INFORMATION PROVIDED:
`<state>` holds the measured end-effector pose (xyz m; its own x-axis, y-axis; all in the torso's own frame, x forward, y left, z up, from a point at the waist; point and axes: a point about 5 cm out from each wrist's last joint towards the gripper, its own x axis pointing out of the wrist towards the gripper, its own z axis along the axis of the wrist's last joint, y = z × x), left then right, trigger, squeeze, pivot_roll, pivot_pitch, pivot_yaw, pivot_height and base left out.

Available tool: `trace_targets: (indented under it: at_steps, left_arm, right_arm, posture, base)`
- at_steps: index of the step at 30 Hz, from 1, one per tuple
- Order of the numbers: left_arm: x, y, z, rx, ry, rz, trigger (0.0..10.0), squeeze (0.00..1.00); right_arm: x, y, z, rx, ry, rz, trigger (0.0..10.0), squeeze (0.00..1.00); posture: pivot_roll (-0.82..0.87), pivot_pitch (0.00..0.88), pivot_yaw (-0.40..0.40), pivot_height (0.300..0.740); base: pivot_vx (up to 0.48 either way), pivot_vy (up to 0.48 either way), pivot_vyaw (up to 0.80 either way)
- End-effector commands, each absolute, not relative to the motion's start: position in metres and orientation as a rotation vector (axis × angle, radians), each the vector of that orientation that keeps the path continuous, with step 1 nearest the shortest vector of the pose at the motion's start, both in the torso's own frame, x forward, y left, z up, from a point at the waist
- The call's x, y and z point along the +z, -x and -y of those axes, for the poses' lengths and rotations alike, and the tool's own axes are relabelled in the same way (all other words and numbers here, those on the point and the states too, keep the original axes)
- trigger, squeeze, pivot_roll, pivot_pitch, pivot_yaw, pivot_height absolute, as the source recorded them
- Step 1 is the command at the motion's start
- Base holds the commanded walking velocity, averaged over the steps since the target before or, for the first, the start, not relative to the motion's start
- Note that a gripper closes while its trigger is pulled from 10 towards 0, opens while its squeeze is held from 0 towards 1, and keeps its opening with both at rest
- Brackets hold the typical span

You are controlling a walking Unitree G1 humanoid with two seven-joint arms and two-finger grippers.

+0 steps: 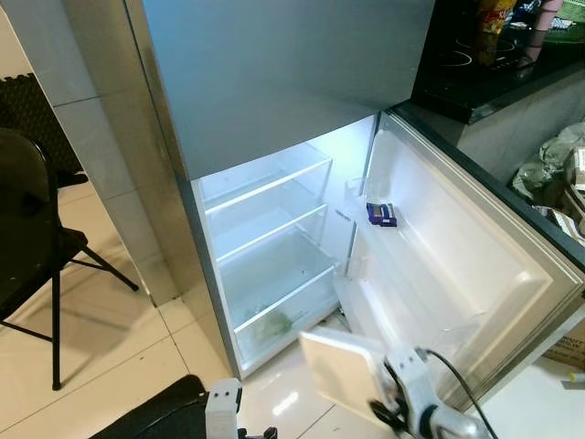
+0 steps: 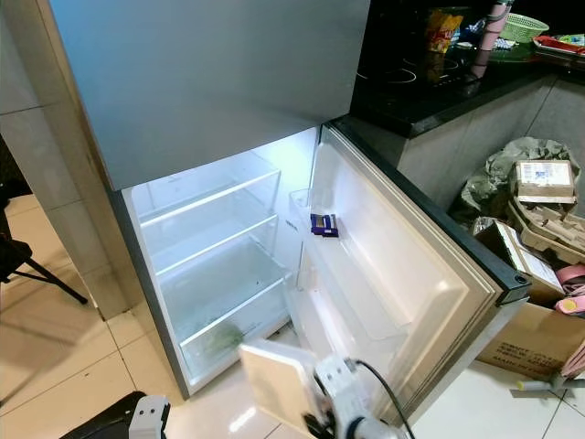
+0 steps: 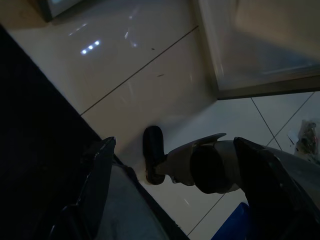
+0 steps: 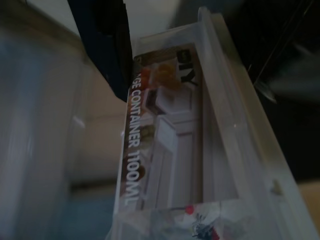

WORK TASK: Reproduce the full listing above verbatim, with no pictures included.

EXPECTED OUTPUT:
`<state>` holds the measured end-effector pose (xyz m; its own x-axis, y-axis; all in the torso's own frame, x forward, y left, z up, from a point at the waist; point and axes: a point about 5 cm out from each wrist's last joint towards the gripper, its own x axis pointing out of the wrist towards the gripper, its own z axis along the axis of the wrist's last joint, y = z × x), left then right, trigger, squeeze, pivot_roll, pivot_pitch, pivot_yaw, pivot_height and base left out.

Available tool: `trace_targets: (indented under it: at_steps, left_arm, right_arm, posture, base)`
- at_steps: index of the step at 30 Hz, from 1, one per tuple
- Order of the numbers: left_arm: x, y, z, rx, ry, rz, trigger (0.0..10.0), squeeze (0.00..1.00); right_arm: x, y, z, rx, ry, rz, trigger (0.0..10.0), squeeze (0.00..1.00); posture: pivot_roll (-0.82..0.87), pivot_pitch (0.00..0.88), pivot_yaw (-0.40..0.40), pivot_height (0.300..0.740); base: pivot_vx (up to 0.48 either way), pivot_vy (up to 0.48 either way), pivot_vyaw (up to 0.80 either way)
- End-effector commands, each absolute, not relative to the motion's start: position in metres and orientation as a rotation vector (axis × angle, radians), each the vector of that orientation that keeps the path continuous, with step 1 nearest the shortest vector of the pose at the motion's start, both in the torso's own frame, x forward, y left, z up, from a point at the waist
- The call's x, y and z point along the +z, -x and -y of those axes, for the poses' lengths and rotations alike, and the tool's own axes are relabelled in the same way (all other words and numbers here, those on the point and the states too, keep the original axes)
- trigger, squeeze, pivot_roll, pivot_pitch, pivot_yaw, pivot_height absolute, as the source recorded them
- Step 1 is the command at the motion's start
- Base holds the commanded walking velocity, averaged over the steps since the target before or, for the first, the start, not relative to the motion's start
- Note that a gripper closes while its trigger is pulled from 10 towards 0, opens while its squeeze is held from 0 towards 1, and keeps its opening with both at rest
- Brackets hold the typical span

You are controlling a walking Unitree G1 humanoid with two seven-joint arms and two-finger grippers.

+0 steps: 
+0 steps: 
+0 steps: 
+0 steps: 

The exercise closes with this answer.